> WORK REQUEST: Exactly the lines below starting at the line with "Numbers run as" and ending at the line with "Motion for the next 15" are wanted, with both ends included. Leave out the pictures and add no other lines.

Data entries
##############################
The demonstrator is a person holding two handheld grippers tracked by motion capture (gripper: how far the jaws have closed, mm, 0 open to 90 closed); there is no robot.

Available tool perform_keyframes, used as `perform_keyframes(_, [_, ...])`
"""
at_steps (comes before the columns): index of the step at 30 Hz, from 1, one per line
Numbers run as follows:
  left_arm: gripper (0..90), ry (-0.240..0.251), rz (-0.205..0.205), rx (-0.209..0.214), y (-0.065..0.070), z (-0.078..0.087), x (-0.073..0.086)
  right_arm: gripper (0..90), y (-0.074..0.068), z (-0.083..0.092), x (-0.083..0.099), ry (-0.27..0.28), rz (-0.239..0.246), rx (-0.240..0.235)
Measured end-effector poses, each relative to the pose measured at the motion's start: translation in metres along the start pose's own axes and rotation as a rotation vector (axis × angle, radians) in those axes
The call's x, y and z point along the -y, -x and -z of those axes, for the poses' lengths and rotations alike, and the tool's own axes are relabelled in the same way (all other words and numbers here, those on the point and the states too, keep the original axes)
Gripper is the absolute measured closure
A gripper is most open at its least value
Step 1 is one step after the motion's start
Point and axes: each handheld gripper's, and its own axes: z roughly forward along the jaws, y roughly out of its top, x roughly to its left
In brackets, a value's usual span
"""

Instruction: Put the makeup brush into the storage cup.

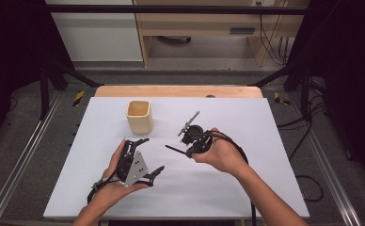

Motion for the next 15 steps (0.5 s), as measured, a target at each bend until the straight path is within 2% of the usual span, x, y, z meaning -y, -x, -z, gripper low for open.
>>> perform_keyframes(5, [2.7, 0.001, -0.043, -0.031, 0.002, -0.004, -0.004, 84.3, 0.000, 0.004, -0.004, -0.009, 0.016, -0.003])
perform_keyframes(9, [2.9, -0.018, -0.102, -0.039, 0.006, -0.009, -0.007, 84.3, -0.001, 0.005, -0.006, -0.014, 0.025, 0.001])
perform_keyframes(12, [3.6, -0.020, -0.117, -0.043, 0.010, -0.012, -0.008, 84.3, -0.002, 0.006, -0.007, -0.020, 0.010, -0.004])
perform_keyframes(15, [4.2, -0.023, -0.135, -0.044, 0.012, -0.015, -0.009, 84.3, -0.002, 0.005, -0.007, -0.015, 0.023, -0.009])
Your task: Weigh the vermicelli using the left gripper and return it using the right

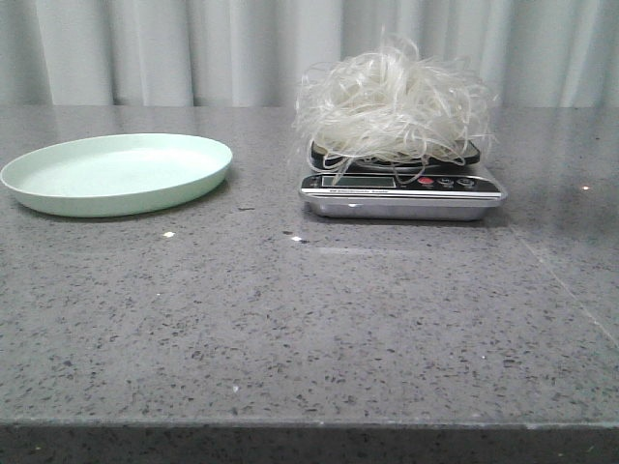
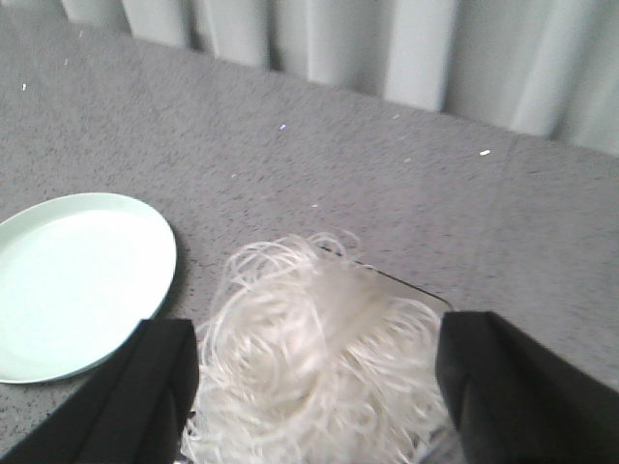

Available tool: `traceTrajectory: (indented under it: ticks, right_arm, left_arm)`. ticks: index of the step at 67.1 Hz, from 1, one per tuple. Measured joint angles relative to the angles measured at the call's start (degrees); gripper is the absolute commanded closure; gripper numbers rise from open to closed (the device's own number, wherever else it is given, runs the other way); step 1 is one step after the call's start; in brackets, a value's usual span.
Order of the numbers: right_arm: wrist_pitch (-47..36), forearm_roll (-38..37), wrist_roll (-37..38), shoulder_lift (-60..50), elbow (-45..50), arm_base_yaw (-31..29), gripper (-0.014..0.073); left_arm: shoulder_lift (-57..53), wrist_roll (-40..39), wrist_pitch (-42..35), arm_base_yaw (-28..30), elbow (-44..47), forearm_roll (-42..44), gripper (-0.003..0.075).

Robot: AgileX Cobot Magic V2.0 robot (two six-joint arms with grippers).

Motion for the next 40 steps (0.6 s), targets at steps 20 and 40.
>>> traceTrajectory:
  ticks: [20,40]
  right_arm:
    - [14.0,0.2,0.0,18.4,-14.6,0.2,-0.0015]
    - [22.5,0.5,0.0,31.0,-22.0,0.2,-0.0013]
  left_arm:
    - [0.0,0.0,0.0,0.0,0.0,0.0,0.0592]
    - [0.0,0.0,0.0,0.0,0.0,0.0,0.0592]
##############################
> COMPLETED TASK:
Numbers run as follows:
  left_arm: gripper (0..90), ry (-0.240..0.251), rz (-0.205..0.205), rx (-0.209..0.214), y (-0.065..0.070), z (-0.078..0.087), x (-0.073..0.086)
  right_arm: gripper (0..90), y (-0.074..0.068), z (-0.083..0.092), x (-0.083..0.099), ry (-0.27..0.28), rz (-0.239..0.246), rx (-0.240..0.235)
Measured end-effector poses, each relative to the pose measured at the motion's start: translation in metres along the start pose's own axes and rotation as a rotation vector (axis × angle, radians) in those axes
The call's x, y and z point along the -y, -x and -z of those axes, for the poses' lengths and rotations alike, and the tool's own axes are relabelled in the same way (all other words and numbers here, those on the point and the states too, keep the original axes)
Gripper is the absolute measured closure
A gripper is most open at its least value
Step 1 is one step after the motion's start
Point and axes: each handheld gripper's, and its own axes: z roughly forward along the jaws, y roughly out of its top, x roughly to its left
In brackets, a value's usual span
"""

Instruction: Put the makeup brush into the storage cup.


Motion for the next 15 steps (0.5 s), as measured, a target at each bend until the straight path is within 2% of the usual span, x, y, z meaning -y, -x, -z, gripper low for open.

No more output is needed.